Заметила закономерность, те, кто вспоминают первую любовь с безразличием, имели болезненный опыт, а те, кто вспоминают с теплом, простили все, чтобы ни было или просто были в хороших отношениях. В любом случае нужно иметь силу оставить только хорошие воспоминания, но забрать у них привлекательность и способность манить в это прошлое.
Когда я еще общалась с тем молодым человеком, я где-то вычитала фразу, что «у любви не бывает прошедшего времени». Тогда я поняла это так, что, если любишь человека, часть этой любви навсегда останется с тобой.
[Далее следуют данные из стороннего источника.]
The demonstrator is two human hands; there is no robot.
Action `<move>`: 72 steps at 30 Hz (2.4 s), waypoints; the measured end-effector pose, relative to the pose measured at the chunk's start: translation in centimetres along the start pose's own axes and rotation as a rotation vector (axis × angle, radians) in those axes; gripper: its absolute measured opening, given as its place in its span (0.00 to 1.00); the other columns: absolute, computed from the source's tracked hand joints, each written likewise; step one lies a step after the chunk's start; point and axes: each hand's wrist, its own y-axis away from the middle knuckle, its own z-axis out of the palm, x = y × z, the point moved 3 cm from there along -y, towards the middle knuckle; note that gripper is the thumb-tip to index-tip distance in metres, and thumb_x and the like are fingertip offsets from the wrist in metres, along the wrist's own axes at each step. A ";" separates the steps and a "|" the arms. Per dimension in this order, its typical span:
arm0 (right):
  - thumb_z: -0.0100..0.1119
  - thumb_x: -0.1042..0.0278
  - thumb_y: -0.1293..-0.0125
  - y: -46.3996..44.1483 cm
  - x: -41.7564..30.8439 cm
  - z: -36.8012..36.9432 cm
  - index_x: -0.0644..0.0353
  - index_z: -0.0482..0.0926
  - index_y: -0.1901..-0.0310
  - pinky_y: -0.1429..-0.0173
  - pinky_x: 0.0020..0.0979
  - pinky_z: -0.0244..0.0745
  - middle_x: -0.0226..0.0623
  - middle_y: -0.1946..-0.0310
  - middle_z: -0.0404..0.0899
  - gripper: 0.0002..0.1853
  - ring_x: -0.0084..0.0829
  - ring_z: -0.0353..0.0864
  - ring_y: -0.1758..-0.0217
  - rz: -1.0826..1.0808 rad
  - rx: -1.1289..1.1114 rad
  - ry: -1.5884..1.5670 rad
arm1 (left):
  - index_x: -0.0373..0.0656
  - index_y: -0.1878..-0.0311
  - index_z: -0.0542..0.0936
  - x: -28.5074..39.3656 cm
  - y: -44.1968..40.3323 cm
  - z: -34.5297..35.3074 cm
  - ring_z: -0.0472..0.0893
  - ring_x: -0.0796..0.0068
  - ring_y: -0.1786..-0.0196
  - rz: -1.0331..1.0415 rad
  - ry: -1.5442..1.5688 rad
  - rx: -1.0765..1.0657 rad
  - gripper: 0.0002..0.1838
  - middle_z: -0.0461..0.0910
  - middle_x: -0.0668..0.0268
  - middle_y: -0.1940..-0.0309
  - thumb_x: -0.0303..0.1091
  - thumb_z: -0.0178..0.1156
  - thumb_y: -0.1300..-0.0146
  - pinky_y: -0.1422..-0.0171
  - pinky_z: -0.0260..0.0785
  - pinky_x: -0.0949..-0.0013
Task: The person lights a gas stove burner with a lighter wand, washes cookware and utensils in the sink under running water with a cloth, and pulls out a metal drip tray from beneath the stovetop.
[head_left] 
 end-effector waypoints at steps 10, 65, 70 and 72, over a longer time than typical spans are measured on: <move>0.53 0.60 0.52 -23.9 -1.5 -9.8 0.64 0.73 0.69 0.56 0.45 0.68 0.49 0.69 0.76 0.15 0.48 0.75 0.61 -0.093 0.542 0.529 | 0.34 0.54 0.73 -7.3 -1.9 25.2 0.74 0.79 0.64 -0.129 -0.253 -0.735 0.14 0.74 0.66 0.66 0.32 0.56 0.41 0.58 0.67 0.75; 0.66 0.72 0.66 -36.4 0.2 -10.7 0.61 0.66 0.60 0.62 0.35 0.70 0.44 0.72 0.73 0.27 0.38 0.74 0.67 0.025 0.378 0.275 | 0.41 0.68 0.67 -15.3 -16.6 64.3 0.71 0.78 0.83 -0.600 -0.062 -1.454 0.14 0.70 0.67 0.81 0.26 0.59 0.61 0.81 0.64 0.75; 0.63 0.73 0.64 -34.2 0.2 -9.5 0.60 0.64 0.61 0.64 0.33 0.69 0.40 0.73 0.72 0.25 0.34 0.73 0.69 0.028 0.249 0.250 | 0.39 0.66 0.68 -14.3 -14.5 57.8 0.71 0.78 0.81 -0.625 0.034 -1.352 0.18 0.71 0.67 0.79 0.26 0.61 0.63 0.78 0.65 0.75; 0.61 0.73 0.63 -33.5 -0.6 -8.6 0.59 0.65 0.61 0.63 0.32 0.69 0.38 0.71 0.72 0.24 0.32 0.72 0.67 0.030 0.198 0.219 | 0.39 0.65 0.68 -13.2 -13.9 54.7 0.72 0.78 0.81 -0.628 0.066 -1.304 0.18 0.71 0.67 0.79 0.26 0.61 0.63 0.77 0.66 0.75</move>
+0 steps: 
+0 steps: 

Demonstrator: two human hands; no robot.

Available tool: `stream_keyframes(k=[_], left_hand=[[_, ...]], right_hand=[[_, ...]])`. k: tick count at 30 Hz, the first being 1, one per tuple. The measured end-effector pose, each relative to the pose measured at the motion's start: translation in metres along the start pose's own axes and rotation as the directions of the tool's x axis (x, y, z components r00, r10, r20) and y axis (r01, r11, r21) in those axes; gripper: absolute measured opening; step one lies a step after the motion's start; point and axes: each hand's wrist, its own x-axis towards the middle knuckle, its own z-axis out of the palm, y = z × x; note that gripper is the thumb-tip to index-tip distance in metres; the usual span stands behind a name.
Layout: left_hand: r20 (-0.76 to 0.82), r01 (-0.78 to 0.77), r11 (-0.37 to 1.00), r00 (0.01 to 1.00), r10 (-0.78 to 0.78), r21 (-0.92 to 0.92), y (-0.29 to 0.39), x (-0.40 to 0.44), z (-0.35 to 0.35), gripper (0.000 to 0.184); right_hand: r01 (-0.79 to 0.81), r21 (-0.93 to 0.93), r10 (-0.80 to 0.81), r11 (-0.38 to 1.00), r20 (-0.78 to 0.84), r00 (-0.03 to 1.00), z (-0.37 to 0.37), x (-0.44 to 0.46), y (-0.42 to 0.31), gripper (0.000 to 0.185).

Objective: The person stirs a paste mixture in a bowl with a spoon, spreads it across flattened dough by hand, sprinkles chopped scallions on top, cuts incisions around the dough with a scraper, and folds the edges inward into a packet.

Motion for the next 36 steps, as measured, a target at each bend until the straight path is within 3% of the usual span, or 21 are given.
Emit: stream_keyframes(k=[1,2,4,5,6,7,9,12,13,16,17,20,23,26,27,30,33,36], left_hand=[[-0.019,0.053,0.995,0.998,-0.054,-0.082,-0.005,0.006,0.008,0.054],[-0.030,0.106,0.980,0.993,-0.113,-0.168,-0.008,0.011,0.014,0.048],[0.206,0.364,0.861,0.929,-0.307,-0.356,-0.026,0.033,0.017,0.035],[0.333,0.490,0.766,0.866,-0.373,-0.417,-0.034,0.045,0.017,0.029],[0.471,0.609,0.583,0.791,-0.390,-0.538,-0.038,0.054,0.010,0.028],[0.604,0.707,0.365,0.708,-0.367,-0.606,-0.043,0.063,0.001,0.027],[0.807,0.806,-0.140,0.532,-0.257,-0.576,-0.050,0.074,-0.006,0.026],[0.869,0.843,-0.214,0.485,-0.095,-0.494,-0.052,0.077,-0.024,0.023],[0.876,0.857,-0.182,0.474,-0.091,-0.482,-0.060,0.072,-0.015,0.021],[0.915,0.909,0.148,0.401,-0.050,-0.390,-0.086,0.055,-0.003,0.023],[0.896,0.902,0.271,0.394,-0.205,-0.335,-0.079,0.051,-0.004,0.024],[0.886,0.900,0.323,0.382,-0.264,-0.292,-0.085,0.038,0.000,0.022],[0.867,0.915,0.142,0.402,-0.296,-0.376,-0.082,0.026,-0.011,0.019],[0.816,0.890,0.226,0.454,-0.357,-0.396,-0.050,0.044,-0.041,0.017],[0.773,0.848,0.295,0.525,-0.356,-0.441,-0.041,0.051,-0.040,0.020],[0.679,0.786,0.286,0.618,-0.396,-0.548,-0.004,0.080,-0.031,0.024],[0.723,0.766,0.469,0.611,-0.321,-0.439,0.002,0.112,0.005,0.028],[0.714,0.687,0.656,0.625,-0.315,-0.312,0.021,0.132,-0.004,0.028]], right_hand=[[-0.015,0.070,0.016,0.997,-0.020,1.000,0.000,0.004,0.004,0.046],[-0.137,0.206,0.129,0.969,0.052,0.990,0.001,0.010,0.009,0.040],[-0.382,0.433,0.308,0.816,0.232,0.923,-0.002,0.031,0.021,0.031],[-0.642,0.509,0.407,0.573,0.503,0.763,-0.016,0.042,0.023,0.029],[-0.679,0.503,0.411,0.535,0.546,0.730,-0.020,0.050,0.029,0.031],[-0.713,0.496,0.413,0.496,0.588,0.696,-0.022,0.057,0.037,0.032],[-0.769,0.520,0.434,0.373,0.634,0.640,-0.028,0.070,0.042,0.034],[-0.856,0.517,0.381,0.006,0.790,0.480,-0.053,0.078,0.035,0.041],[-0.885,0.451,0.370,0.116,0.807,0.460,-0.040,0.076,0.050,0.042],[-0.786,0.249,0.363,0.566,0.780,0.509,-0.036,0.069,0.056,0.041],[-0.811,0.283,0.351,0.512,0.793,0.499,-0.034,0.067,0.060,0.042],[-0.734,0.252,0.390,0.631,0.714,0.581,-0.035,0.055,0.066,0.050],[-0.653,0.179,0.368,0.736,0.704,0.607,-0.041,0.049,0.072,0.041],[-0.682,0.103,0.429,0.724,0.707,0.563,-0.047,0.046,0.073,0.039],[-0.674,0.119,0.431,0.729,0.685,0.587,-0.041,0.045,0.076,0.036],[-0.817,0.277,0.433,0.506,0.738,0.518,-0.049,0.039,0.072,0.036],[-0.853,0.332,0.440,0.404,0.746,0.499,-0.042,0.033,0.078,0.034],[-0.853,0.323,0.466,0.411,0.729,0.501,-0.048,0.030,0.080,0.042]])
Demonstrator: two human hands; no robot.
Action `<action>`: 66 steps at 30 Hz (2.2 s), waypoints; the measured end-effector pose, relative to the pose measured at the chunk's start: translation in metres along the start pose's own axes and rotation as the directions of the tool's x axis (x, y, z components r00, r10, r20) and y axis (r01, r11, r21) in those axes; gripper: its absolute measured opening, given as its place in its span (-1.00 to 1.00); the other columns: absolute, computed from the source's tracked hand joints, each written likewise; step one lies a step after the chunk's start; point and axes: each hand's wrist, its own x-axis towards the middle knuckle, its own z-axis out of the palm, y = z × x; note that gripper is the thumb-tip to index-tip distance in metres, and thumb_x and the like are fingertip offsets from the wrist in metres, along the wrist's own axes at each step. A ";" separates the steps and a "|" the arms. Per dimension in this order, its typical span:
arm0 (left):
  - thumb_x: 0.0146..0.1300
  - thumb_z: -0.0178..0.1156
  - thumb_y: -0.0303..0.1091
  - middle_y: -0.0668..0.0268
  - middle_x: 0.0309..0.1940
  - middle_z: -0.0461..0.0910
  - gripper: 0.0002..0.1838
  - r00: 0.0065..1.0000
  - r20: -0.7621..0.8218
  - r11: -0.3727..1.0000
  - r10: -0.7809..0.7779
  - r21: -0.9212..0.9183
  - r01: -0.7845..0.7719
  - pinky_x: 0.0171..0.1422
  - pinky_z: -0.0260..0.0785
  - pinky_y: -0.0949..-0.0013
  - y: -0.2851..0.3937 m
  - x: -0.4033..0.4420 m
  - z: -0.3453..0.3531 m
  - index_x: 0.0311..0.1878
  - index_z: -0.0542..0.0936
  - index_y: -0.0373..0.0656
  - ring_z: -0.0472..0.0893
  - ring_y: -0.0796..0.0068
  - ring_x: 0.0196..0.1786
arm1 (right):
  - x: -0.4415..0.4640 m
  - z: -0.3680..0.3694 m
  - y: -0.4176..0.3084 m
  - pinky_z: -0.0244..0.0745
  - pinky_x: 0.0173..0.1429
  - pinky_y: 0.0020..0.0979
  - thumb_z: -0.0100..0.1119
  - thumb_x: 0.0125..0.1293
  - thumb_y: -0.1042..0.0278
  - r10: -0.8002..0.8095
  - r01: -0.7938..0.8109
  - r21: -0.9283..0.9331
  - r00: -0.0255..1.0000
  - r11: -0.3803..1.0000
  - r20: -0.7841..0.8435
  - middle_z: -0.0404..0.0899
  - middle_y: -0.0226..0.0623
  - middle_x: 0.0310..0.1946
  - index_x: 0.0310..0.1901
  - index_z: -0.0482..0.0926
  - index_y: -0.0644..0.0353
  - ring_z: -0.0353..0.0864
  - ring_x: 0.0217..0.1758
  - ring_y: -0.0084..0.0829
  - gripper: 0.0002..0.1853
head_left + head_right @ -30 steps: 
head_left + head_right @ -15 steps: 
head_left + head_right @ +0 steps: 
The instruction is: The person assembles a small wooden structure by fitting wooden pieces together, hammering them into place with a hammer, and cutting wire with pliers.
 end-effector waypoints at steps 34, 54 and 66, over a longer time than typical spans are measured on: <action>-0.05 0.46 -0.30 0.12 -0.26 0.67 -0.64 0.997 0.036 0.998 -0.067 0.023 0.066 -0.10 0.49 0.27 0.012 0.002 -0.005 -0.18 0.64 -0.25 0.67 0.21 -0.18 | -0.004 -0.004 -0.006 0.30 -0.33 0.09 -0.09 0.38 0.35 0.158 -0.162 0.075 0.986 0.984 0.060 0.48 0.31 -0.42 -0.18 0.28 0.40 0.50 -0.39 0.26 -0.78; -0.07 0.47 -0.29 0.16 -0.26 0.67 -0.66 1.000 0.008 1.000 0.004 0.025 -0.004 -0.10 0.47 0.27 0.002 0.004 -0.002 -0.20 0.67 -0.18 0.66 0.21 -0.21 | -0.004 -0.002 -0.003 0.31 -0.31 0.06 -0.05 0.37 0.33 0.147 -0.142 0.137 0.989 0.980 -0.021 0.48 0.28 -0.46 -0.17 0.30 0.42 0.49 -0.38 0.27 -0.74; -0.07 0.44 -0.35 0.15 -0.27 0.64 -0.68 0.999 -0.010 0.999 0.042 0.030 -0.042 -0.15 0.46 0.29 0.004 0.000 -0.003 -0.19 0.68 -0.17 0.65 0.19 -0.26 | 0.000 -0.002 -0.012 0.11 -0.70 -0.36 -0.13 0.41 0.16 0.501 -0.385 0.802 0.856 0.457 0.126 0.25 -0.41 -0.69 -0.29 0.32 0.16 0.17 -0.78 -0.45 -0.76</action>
Но многие потом трактовали так, что одна любовь сменяется другой. В итоге я поняла, что любовь всегда есть во мне, но и воспоминания о любви тоже делают меня собой. Это опыт. Важно послевкусие, но оно не должно затмить вкус настоящего.
Желание быть ненавязчивой, но и не скрытной или бесчувственной воспитало во мне еще один принцип,
Мораль III: если я, как бокал, наполнена любовью, – это только моя любовь, и не важно, что чувствует другой: даже если он меня ненавидит, это только его ненависть, которая его наполняет, а любовь – то только моя любовь, и никто мне не будет за нее должен и обязан. И так с любыми чувствами.
И я влюблялась в слова, в жесты и мировоззрение, в увлечения, в горящие азартом глаза и совсем не думала, а будут ли меня любить, закрывала на многое глаза и нараспашку открывала душу. А может такова любовь и есть. Или просто я совсем не любила по-настоящему…
Та я, юная девица с горящими глазами, парящая над художественной самодеятельностью, заигрывающая к красавчику, все еще питает к нему интерес. Но она осталась в прошлом. Я поэтесса – я любила всех, но каждого по-своему. И это не значит, что ночами я их по очереди вспоминаю и плачу в подушку – нет. Я ночами стихи пишу. Но любить можно все, что угодно в разных смыслах и в разной степени. Странный глагол. И чувство странное.
Об этой моей истории знали многие и знали почти все подруги, с которыми я распивала чаи. Были и в те времена у меня последователи. Одну подругу я приучала не плакать, верить в счастье и принимать ванны со свечами. И когда много воды утекло, и моя история оставляла у меня лишь легкую улыбку, я узнала, что она закрутила роман с тем самым когда-то юным красавчиком. Он не потерял обаяния, но разбилась моя детская греза о постель давней подруги. Воплотила за меня все фантазии, что и в юношестве меня не манили.